Let $\alpha,\beta,\gamma$ measures of angles of opposite to the sides of triangle with measures $a,b,c$ respectively.Prove that $$2(cos^2\alpha+cos^2\beta+cos^2\gamma)\geq \frac{a^2}{b^2+c^2}+\frac{b^2}{a^2+c^2}+\frac{c^2}{a^2+b^2}$$

Let $N,K,L$ be points on $AB,BC,CA$ such that $CN$ bisector of angle $\angle ACB$ and $AL=BK$.Let $BL\cap AK=P$.If $I,J$ be incenters of triangles $\triangle BPK$ and $\triangle ALP$ and $IJ\cap CN=Q$ prove that $IQ=JP$

Prove that there exist infinitely pairs $(m,n)$ such that $m+n$ divides $(m!)^n+(n!)^m+1$

Crocodile chooses $1$ x $4$ tile from $2018$ x $2018$ square.The bear has tilometer that checks $3$x$3$ square of $2018$ x $2018$ is there any of choosen cells by crocodile.Tilometer says "YES" if there is at least one choosen cell among checked $3$ x $3$ square.For what is the smallest number of such questions the Bear can certainly get an affirmative answer?
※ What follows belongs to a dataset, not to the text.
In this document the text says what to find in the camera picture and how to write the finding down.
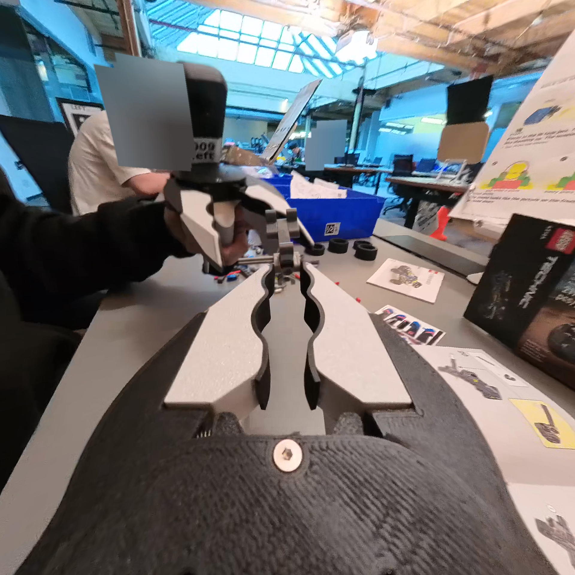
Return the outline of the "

Find all real numbers $a$ such that there exist $f:\mathbb{R} \to \mathbb{R}$ with $$f(x-f(y))=f(x)+a[y]$$for all $x,y\in \mathbb{R}$

In a circle with a radius $R$ a convex hexagon is inscribed. The diagonals $AD$ and $BE$,$BE$ and $CF$,$CF$ and $AD$ of the hexagon intersect at the points $M$,$N$ and$K$, respectively. Let $r_1,r_2,r_3,r_4,r_5,r_6$ be the radii of circles inscribed in triangles $ ABM,BCN,CDK,DEM,EFN,AFK$ respectively. Prove that.$$r_1+r_2+r_3+r_4+r_5+r_6\leq R\sqrt{3}$$.